-- ACTIVITY --
For the material that follows, list every line containing the word "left".
· · · ·
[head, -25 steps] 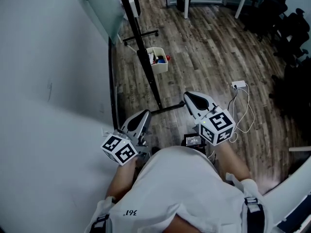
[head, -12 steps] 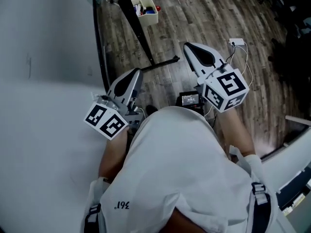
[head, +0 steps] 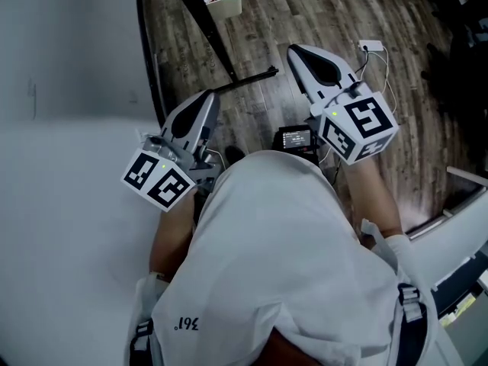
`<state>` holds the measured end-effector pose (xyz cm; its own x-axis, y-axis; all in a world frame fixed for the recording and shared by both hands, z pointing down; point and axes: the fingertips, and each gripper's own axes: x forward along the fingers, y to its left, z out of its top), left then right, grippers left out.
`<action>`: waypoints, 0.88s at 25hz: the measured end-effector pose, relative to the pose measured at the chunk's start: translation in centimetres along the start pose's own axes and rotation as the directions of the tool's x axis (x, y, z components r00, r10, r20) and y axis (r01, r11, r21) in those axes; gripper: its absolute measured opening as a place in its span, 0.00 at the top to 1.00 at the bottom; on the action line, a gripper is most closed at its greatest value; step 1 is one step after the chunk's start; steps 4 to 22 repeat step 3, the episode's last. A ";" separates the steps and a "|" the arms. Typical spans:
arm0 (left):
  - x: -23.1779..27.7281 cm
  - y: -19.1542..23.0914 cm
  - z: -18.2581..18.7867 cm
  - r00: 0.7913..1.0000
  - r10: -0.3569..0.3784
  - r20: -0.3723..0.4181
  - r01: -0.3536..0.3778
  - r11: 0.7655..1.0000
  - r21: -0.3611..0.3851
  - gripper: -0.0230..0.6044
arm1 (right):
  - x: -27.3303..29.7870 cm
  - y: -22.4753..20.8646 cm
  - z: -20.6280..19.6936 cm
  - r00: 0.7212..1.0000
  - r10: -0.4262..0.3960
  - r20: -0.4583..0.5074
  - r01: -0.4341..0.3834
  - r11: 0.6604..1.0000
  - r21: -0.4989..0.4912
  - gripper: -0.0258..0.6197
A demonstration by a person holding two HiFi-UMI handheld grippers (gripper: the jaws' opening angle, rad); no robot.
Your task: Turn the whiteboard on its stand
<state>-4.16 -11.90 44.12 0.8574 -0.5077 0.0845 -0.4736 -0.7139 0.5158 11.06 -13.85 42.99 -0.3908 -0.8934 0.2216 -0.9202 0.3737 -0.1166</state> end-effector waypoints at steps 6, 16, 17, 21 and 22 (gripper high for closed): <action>0.4 0.2 0.1 1.000 0.002 -0.004 -0.002 1.000 -0.002 0.95 | 0.4 -0.2 0.1 1.000 0.003 0.001 -0.003 1.000 -0.009 0.92; 0.4 0.2 0.1 1.000 0.002 -0.004 -0.002 1.000 -0.002 0.95 | 0.4 -0.2 0.1 1.000 0.003 0.001 -0.003 1.000 -0.009 0.92; 0.4 0.2 0.1 1.000 0.002 -0.004 -0.002 1.000 -0.002 0.95 | 0.4 -0.2 0.1 1.000 0.003 0.001 -0.003 1.000 -0.009 0.92; 0.4 0.2 0.1 1.000 0.002 -0.004 -0.002 1.000 -0.002 0.95 | 0.4 -0.2 0.1 1.000 0.003 0.001 -0.003 1.000 -0.009 0.92; 0.4 0.2 0.1 1.000 0.002 -0.004 -0.002 1.000 -0.002 0.95 | 0.4 -0.2 0.1 1.000 0.003 0.001 -0.003 1.000 -0.009 0.92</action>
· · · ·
-- WRITTEN REPLY --
`<state>` holds the measured end-effector pose (xyz cm; its own x-axis, y-axis; all in a world frame fixed for the recording and shared by both hands, z pointing down; point and axes: the fingertips, and each gripper's own axes: x forward along the fingers, y to its left, z out of its top), left then right, grippers left out.
arm0 (left):

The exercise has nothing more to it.